Cette soirée d’hommage était l’occasion pour les parents, amis et admirateurs bluesman et anciens collaborateurs de revenir sur son parcours à travers des images, des chansons, des films et des témoignages.
Il faut souligner que même vingt ans après sa disparition, Ali Farka est toujours ressenti avec émotion. L’artiste musicien reste toujours dans la mémoire de ses fans. L’événement a aussi permis au public de redécouvrir davantage un artiste qui a marqué de son empreinte l’histoire de la musique à travers le monde.

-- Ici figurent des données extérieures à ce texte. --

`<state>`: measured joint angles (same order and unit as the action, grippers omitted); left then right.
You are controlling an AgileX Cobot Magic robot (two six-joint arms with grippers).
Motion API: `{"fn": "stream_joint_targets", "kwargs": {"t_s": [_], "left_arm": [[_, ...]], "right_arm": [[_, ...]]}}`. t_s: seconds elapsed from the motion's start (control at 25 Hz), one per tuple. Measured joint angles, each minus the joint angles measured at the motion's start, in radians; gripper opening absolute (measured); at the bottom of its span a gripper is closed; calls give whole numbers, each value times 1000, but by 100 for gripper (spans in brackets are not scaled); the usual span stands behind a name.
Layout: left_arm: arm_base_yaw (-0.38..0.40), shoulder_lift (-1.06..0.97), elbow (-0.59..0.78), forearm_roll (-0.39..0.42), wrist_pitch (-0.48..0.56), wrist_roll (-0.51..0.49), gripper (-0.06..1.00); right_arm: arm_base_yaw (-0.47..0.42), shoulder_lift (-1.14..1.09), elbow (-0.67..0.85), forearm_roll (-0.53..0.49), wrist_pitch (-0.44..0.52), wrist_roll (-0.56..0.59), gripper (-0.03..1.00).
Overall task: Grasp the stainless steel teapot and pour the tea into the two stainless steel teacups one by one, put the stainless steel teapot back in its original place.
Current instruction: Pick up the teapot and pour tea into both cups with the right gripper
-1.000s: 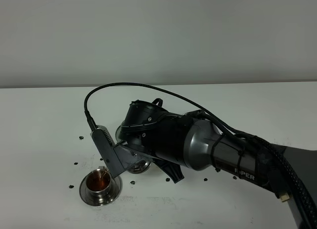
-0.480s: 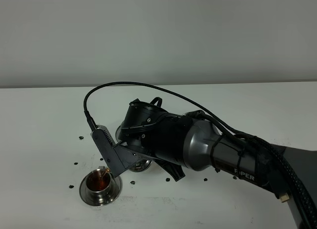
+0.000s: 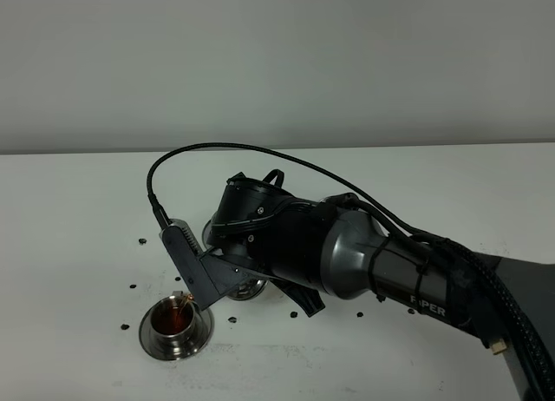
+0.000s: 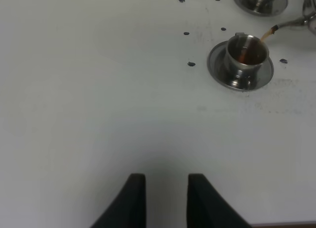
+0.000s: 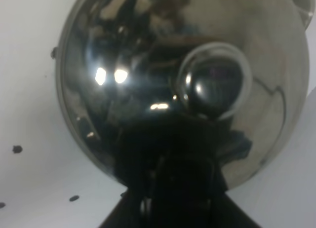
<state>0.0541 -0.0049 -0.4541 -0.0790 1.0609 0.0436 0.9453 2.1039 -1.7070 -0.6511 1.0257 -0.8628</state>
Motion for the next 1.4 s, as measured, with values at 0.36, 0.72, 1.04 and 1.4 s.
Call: {"fn": "stream_joint_targets", "kwargs": {"t_s": [0.36,0.72,1.04,1.4], "left_arm": [[0,0,0,20,0,0,24],[0,0,0,24,0,0,24],[0,0,0,24,0,0,24],[0,0,0,25,0,0,24]], "right_arm": [[4,0,0,-18,2,0,19],[12,0,0,-28,12,0,19],[17,0,0,-48,16,0,19],[19,0,0,-67,16,0,19]]}}
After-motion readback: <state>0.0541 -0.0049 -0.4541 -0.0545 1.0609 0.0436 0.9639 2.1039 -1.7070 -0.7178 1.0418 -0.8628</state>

Dans son adresse, le ministre Daffé a salué un héritage toujours vivant, faisant du festival une véritable vitrine culturelle et un levier de développement local. Cet héritage continue aujourd’hui de rayonner à travers des artistes comme son fils, Vieux Farka Touré, perpétuant l’âme du blues malien. Il a invité les organisateurs à œuvrer pour que les générations futures puissent découvrir les actions de l’artiste.
Pour Vieux Farka, Ali n’est pas mort. «Nous continuerons de le célébrer chaque année», a-t-il souligné. Une autre grande admiratrice de l’homme, Oumou Diabaté, a exprimé sa joie de revisiter ses œuvres deux décennies après sa disparition.
Le temps fort de cette soirée a été la prestation de Vieux Farka Touré qui a fait vibrer la salle à travers ses prestations musicales.